Mechanical traumatic injury causes cardiomyocyte apoptosis and cardiac dysfunction. However, the signaling mechanisms leading to posttraumatic cardiomyocyte apoptosis remains unclear. The present study attempted to identify the molecular mechanisms responsible for cardiomyocyte apoptosis induced by trauma. Normal cardiomyocytes (NC) or traumatic cardiomyocytes (TC; isolated immediately after trauma) were cultured with normal plasma (NP) or traumatic plasma (TP; isolated 1.5 h after trauma) for 12 h, and apoptosis was determined by caspase-3 activation. Exposure of TC to NP failed to induce significant cardiomyocyte apoptosis. In contrast, exposure of NC to TP resulted in a greater than twofold increase in caspase-3 activation (P < 0.01). Incubation of cardiomyocytes with cytomix (a mixture of TNF-alpha, IL-1beta, and IFN-gamma) or TNF-alpha alone, but not with IL-1beta or IFN-gamma alone, caused significant caspase-3 activation (P < 0.01).
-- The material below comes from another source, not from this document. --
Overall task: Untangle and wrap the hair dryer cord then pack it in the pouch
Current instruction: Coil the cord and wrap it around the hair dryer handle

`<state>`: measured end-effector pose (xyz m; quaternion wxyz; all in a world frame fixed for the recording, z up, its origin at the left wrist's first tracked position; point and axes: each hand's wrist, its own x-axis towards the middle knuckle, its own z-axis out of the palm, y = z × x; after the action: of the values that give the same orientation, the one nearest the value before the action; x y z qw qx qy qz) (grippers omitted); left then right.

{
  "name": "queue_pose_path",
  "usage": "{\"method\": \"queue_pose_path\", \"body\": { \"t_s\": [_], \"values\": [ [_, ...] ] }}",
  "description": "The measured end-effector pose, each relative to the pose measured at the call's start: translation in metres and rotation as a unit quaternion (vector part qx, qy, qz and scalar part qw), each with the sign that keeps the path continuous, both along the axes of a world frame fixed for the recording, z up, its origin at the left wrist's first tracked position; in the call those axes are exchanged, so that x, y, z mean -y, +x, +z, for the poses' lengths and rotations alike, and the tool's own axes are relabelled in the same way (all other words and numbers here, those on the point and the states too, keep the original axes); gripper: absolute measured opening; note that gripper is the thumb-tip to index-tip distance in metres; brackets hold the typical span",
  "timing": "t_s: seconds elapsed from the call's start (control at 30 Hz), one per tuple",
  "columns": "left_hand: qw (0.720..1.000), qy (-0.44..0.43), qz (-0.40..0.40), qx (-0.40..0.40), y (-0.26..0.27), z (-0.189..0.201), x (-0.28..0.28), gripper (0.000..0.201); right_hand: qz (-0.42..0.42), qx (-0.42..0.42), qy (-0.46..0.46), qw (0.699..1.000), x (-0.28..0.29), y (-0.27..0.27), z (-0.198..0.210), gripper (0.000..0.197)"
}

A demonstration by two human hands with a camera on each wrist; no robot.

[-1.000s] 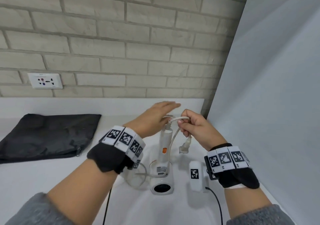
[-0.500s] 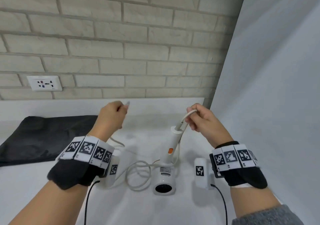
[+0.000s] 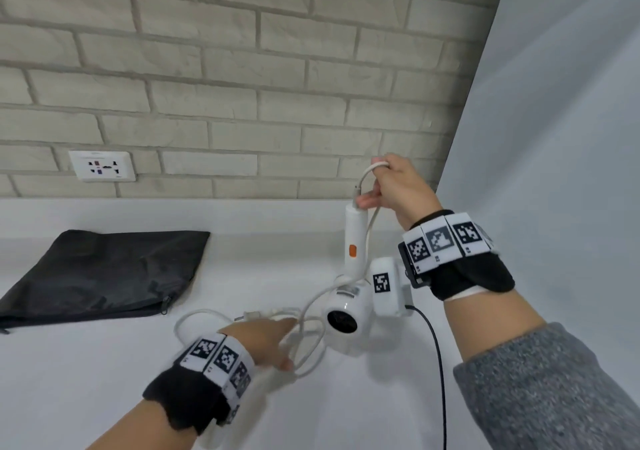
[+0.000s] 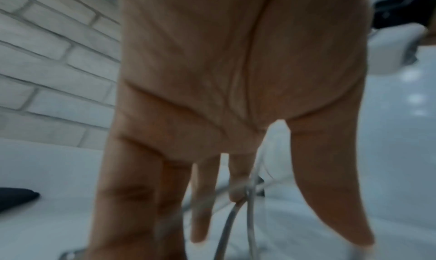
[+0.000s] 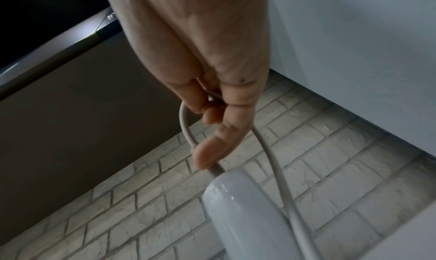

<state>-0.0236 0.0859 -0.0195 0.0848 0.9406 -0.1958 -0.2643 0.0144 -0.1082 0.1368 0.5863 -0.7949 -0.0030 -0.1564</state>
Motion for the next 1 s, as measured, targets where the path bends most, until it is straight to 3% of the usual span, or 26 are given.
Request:
{"method": "queue_pose_path", "body": {
  "t_s": [0.1,0.17,0.37,0.53,0.57,0.63,0.7,0.73,0.77,0.8,0.9,1.0],
  "values": [
    [0.998,0.029,-0.046,-0.015,-0.012,0.002,0.021,0.044,0.005,0.039,-0.06,0.997,-0.004,0.005,0.004,0.027],
    [0.996,0.027,-0.077,-0.018,-0.018,0.0,0.035,0.035,0.007,0.054,-0.076,0.996,-0.006,0.008,0.003,0.027],
    [0.988,-0.036,-0.148,0.001,-0.019,-0.029,0.067,0.035,0.054,0.058,-0.176,0.981,-0.03,0.012,-0.002,0.021],
    [0.992,-0.081,-0.084,-0.037,-0.015,-0.013,0.056,0.054,0.015,0.074,-0.299,0.951,-0.035,0.01,0.004,0.022],
    [0.99,-0.12,-0.07,-0.028,-0.013,-0.001,0.048,0.049,0.009,0.078,-0.306,0.949,-0.034,0.008,0.007,0.021],
    [0.958,-0.283,-0.023,0.045,-0.015,0.031,0.031,0.021,0.005,0.095,-0.328,0.94,-0.034,0.001,0.012,0.022],
    [0.871,-0.423,0.08,0.235,-0.012,0.062,0.016,0.02,0.016,0.112,-0.357,0.927,-0.039,-0.008,0.016,0.03],
    [0.811,-0.46,0.118,0.341,-0.009,0.077,0.01,0.02,0.026,0.119,-0.372,0.92,-0.044,-0.014,0.018,0.034],
    [0.769,-0.471,0.138,0.411,-0.008,0.091,0.005,0.02,0.035,0.123,-0.388,0.913,-0.05,-0.02,0.019,0.037],
    [0.757,-0.468,0.136,0.435,-0.005,0.1,0.002,0.024,0.04,0.127,-0.403,0.906,-0.056,-0.025,0.021,0.038],
    [0.795,-0.48,0.108,0.355,0.004,0.11,0.002,0.012,0.038,0.115,-0.431,0.894,-0.066,-0.036,0.025,0.042],
    [0.75,-0.619,0.14,0.186,0.005,0.114,-0.005,0.033,0.04,0.065,-0.44,0.895,-0.053,-0.037,0.023,0.043]
  ]
}}
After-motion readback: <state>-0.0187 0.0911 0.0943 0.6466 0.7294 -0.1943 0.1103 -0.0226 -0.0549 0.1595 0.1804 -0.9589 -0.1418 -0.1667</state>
TP-induced caspase-3 activation was virtually abolished by an anti-TNF-alpha antibody, and TP isolated from TNF-alpha(-/-) mice failed to induce caspase-3 activation. Moreover, incubation of cardiomyocytes with TP upregulated inducible nitric oxide (NO) synthase (iNOS)/NADPH oxidase expression, increased NO/superoxide production, and increased cardiomyocyte protein nitration (measured by nitrotyrosine content). These oxidative/nitrative stresses and the resultant cardiomyocyte caspase-3 activation can be blocked by neutralization of TNF-alpha (anti-TNF-alpha antibody), inhibition of iNOS (1400W), or NADPH oxidase (apocynin) and scavenging of peroxynitrite (FP15) (P < 0.01). Taken together, our study demonstrated that there exists a TNF-alpha-initiated, cardiomyocyte iNOS/NADPH oxidase-dependent, peroxynitrite-mediated signaling pathway that contributes to posttraumatic myocardial apoptosis. Therapeutic interventions that block this signaling cascade may attenuate posttraumatic cardiac injury and reduce the incidence of secondary organ dysfunction after trauma.